→ Task to carry out:
A single number is the answer: the count of lines in these records with "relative" in them.

Recorded data
══════════

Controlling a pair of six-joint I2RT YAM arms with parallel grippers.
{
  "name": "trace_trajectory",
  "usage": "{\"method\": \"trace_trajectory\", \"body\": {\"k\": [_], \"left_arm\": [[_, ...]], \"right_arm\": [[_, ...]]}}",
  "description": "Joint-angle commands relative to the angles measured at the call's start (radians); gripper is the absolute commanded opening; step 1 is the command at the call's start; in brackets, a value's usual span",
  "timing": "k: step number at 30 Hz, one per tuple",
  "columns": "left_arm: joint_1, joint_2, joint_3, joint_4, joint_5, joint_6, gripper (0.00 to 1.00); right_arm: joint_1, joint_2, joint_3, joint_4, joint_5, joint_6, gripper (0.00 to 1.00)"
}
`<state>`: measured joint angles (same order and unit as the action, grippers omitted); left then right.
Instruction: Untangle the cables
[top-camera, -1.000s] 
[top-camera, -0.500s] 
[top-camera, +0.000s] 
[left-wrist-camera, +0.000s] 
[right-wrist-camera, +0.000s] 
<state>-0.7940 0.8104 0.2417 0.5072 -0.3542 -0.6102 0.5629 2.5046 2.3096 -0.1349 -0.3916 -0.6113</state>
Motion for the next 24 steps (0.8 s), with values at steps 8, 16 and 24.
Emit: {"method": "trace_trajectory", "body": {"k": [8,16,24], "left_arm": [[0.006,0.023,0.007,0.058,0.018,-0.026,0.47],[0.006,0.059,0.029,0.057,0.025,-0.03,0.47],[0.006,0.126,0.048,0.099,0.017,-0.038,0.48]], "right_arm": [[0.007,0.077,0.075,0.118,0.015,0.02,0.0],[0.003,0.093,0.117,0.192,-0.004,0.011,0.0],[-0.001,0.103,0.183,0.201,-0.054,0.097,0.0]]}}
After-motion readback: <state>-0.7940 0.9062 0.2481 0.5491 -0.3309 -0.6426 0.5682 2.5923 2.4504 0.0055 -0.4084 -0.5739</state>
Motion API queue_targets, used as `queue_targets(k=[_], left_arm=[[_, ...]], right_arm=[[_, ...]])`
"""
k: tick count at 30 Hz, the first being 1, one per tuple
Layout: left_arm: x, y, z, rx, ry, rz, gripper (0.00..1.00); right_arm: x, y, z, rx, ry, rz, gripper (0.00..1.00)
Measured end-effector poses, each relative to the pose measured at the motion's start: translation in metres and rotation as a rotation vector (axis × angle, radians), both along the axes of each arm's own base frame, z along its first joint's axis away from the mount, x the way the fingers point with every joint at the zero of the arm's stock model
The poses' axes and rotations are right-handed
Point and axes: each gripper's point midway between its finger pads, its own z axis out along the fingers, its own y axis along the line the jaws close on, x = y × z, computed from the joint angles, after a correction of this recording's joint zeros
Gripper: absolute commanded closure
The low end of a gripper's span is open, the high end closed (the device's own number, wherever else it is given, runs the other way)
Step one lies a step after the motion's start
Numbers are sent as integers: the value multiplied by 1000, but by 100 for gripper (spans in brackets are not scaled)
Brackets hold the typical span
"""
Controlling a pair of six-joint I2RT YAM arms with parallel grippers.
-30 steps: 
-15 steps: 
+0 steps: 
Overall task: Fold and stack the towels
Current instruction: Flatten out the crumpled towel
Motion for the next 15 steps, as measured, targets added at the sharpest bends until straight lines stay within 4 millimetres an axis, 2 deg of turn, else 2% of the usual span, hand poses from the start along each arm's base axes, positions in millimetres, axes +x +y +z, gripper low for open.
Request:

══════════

→ Problem solution:
2